L'activité des lobbyistes davantage encadrée en France

La Presse Canadienne . les affaires.com . 02-07-2009

Le double objectif de cette réglementation, la première du genre adoptée par une institution publique française, est de "consacrer le rôle" joué par les lobbies dans "l'information des députés" et de "s'assurer que leur activité est conforme à des règles de bonne conduite", selon la présidence de l'Assemblée.



A partir de la rentrée parlementaire d'octobre, les représentants d'intérêts publics ou privés (autorités administratives, organismes publics, organisations professionnelles, entreprises privées, sociétés de conseil, associations) pourront accéder au Palais-Bourbon, à condition de figurer sur une liste des lobbyistes agréés par l'Assemblée.



Pour pouvoir figurer sur cette liste publiée sur le site de l'Assemblée, ils devront remplir un formulaire donnant des informations sur leurs activités et les intérêts qu'ils défendent, et souscrire à un code de bonne conduite.



Lorsqu'ils contacteront un député, les représentants d'intérêts devront indiquer leur identité, l'organisme pour lequel ils travaillent et les intérêts qu'ils représentent et "s'abstenir de toute démarche en vue d'obtenir des informations ou des décisions par des moyens frauduleux". Les informations apportées aux parlementaires "ne devront pas comporter d'éléments volontairement inexacts destinés à les induire en erreur et devront être ouvertes sans discrimination à tous les députés quelle que soit leur appartenance politique", dit encore le code.

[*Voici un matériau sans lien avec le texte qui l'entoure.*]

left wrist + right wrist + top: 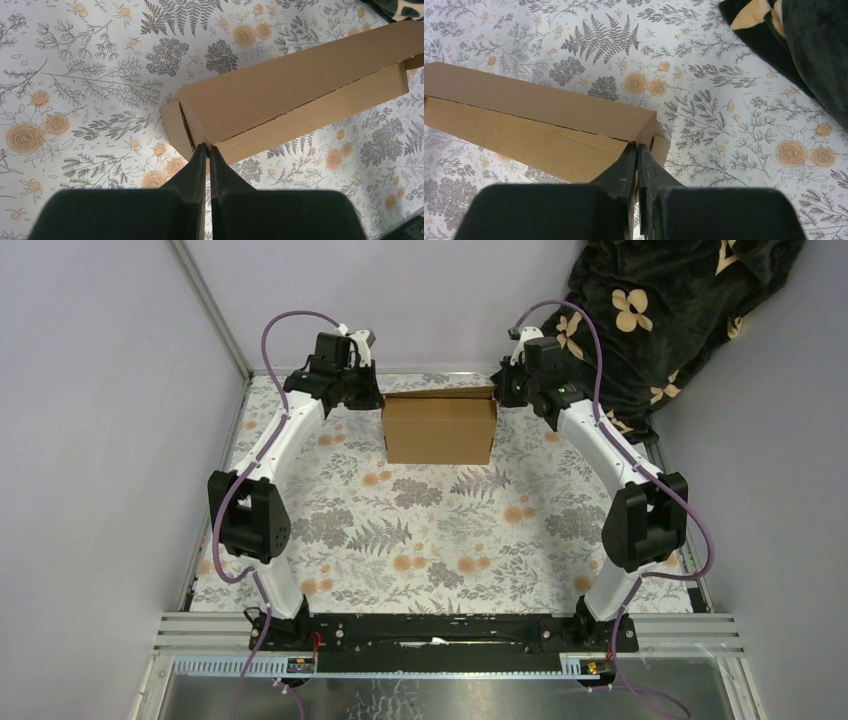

Le code interdit aux représentants d'intérêts de "céder à titre onéreux ou contre toute forme de contrepartie des documents provenant de l'Assemblée nationale, d'utiliser du papier à en-tête ou le logo de l'Assemblée nationale et d'entreprendre des démarches publicitaire ou commerciale dans les locaux de l'Assemblée nationale".



Le bureau de l'Assemblée pourra retirer de la liste provisoirement ou définitivement un représentant d'intérêts qui n'aura pas respecté ce code.



Ce code de bonne conduite souhaité par le président Bernard Accoyer, qui s'est investi dès 2007 sur le sujet, est destiné à empêcher les abus constatés lors de l'examen de plusieurs textes de loi ces dernières années. En 2005, la société Virgin avait ainsi fait de la promotion pour sa plateforme de téléchargement légal dans un salon jouxtant l'hémicycle.



Il met en même temps fin à une hypocrisie. Un rapport publié en janvier 2008 par le député du Loiret Jean-Paul Charié avait révélé que certains lobbyistes disposaient de cartes permanentes d'accès au Palais-Bourbon fournies par des députés, finançaient des voyages à l'étranger pour les élus ou entraient dans des bureaux sans prendre rendez-vous.